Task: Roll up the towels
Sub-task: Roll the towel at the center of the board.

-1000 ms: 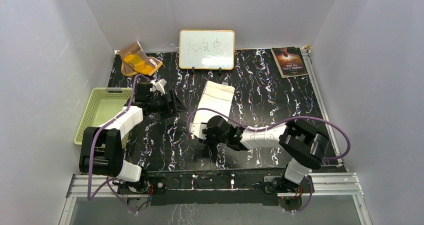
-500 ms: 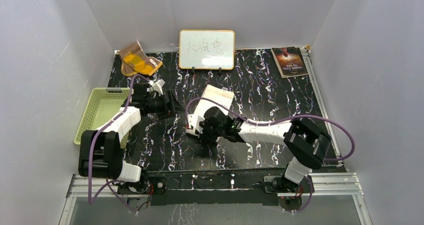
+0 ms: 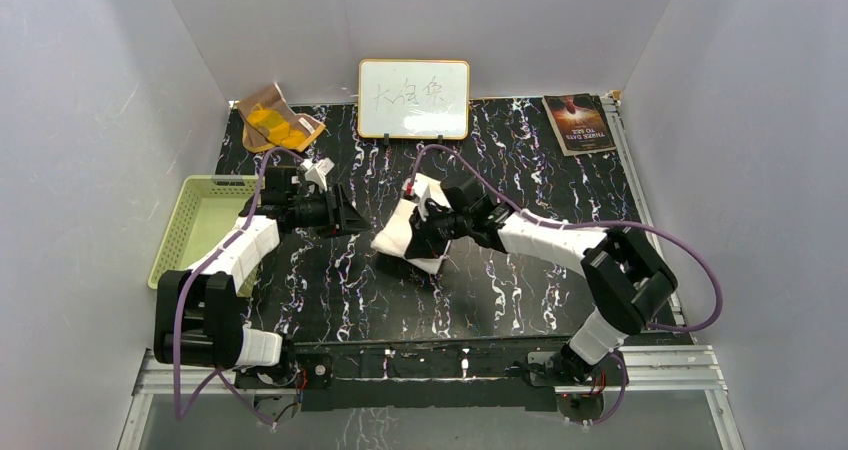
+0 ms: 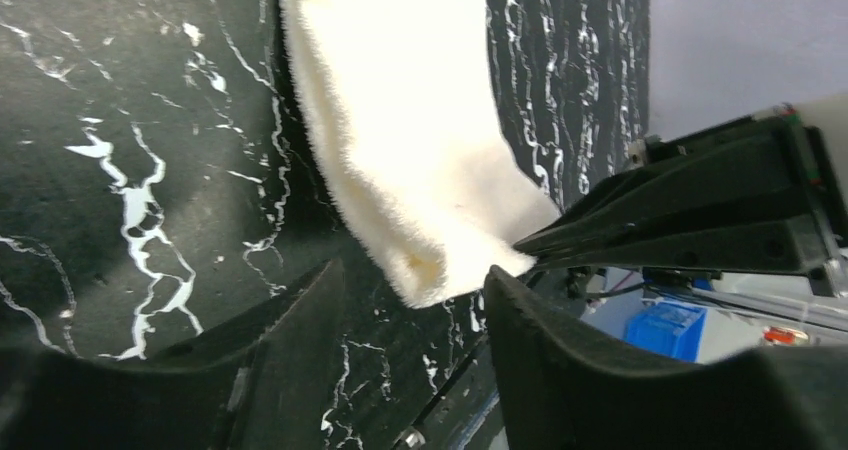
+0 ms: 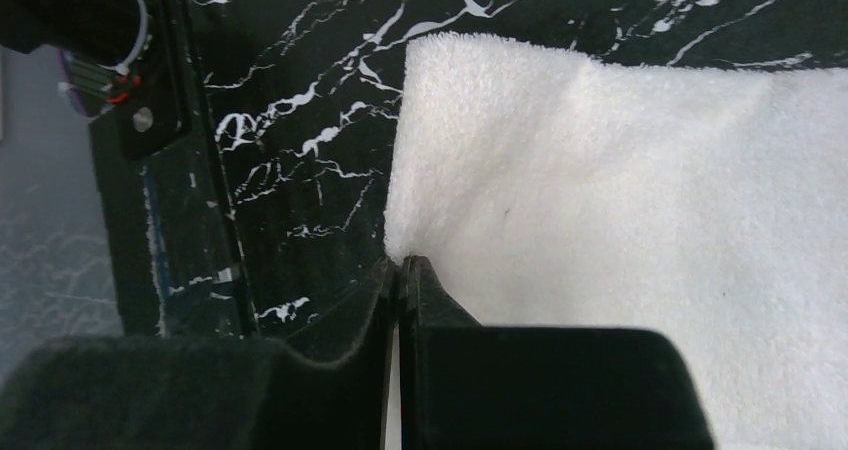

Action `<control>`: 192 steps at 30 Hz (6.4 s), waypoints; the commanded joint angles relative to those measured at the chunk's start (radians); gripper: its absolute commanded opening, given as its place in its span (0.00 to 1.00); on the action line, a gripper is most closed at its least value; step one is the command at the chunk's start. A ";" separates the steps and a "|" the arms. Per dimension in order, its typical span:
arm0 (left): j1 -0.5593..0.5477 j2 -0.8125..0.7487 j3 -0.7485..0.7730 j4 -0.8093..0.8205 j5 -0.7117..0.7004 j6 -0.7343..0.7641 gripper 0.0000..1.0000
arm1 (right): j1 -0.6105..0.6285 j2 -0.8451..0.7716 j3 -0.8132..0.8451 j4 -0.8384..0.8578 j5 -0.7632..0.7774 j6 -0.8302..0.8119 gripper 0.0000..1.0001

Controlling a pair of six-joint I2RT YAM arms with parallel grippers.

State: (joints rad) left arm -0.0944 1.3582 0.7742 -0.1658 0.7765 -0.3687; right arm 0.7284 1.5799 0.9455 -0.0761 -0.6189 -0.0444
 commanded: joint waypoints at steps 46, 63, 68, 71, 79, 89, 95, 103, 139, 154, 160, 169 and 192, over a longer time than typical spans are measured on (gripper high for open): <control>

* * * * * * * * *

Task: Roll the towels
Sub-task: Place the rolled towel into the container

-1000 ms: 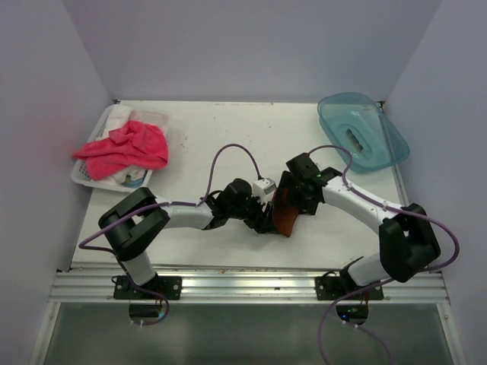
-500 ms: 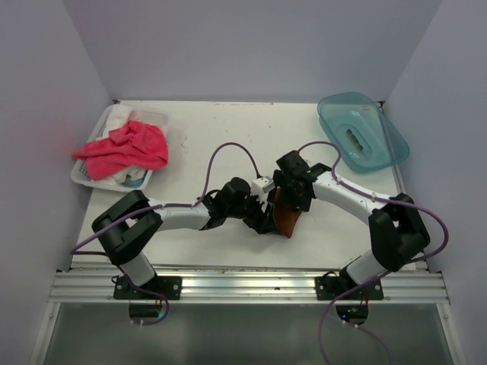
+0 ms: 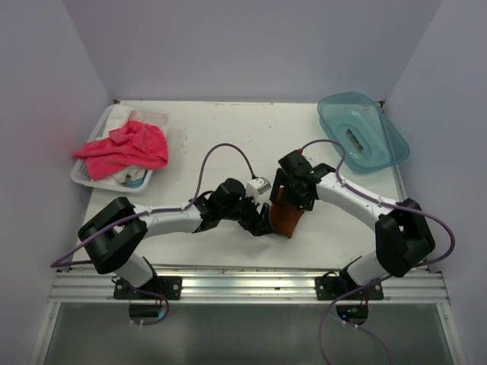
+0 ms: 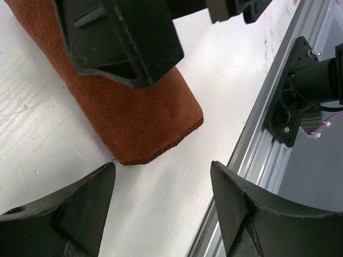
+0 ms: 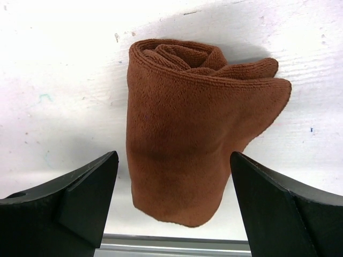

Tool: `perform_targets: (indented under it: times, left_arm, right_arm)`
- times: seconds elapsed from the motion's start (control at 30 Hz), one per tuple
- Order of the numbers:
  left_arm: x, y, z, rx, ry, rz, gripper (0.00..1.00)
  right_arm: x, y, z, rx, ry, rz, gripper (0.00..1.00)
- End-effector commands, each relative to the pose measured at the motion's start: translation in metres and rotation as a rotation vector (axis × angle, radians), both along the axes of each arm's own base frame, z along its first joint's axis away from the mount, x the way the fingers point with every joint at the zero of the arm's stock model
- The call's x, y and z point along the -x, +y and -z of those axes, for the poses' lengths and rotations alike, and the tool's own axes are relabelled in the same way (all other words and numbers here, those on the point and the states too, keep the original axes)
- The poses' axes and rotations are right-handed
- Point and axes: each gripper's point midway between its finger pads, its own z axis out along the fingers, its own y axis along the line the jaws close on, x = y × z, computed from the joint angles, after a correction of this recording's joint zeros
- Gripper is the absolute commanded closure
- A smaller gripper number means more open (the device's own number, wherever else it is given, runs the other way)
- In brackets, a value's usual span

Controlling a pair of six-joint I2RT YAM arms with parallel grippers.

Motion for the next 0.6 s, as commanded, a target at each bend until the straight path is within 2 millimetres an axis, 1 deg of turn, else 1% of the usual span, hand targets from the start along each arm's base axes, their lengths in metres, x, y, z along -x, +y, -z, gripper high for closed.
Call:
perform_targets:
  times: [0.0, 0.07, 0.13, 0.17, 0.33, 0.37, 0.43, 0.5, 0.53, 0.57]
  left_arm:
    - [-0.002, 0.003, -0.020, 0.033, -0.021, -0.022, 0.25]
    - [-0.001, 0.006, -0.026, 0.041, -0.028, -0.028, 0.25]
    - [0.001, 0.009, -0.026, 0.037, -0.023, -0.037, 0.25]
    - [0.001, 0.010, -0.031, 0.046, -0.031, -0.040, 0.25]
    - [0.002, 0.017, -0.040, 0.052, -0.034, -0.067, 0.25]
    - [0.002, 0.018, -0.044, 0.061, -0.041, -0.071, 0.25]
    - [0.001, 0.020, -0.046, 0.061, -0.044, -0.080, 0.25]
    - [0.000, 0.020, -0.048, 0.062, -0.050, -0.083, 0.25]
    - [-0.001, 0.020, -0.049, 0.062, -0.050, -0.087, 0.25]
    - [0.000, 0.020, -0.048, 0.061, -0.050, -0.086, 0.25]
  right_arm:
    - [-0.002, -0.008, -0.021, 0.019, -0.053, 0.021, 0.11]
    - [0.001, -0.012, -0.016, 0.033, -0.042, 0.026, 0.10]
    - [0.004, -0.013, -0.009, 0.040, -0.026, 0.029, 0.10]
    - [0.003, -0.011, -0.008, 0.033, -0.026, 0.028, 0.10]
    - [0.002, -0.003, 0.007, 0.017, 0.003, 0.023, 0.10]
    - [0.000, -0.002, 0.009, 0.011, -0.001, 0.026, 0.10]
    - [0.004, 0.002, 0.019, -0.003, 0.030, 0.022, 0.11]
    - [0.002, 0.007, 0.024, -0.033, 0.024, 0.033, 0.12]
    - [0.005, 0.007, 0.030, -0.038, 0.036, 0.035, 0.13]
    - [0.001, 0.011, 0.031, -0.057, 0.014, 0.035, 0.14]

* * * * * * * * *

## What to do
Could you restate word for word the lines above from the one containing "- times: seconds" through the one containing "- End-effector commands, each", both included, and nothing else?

## Task response
- times: seconds elapsed from the motion's start (control at 30 Hz), one per tuple
- Order of the numbers:
  left_arm: x, y, z, rx, ry, rz, gripper (0.00..1.00)
  right_arm: x, y, z, rx, ry, rz, gripper (0.00..1.00)
- End-effector commands, each relative to the pose measured at the motion's start: translation in metres and rotation as a rotation vector (axis × angle, radians), both along the axes of each arm's own base frame, z along its first joint's axis away from the mount, x the way the fingers point with every joint at the zero of the arm's stock model

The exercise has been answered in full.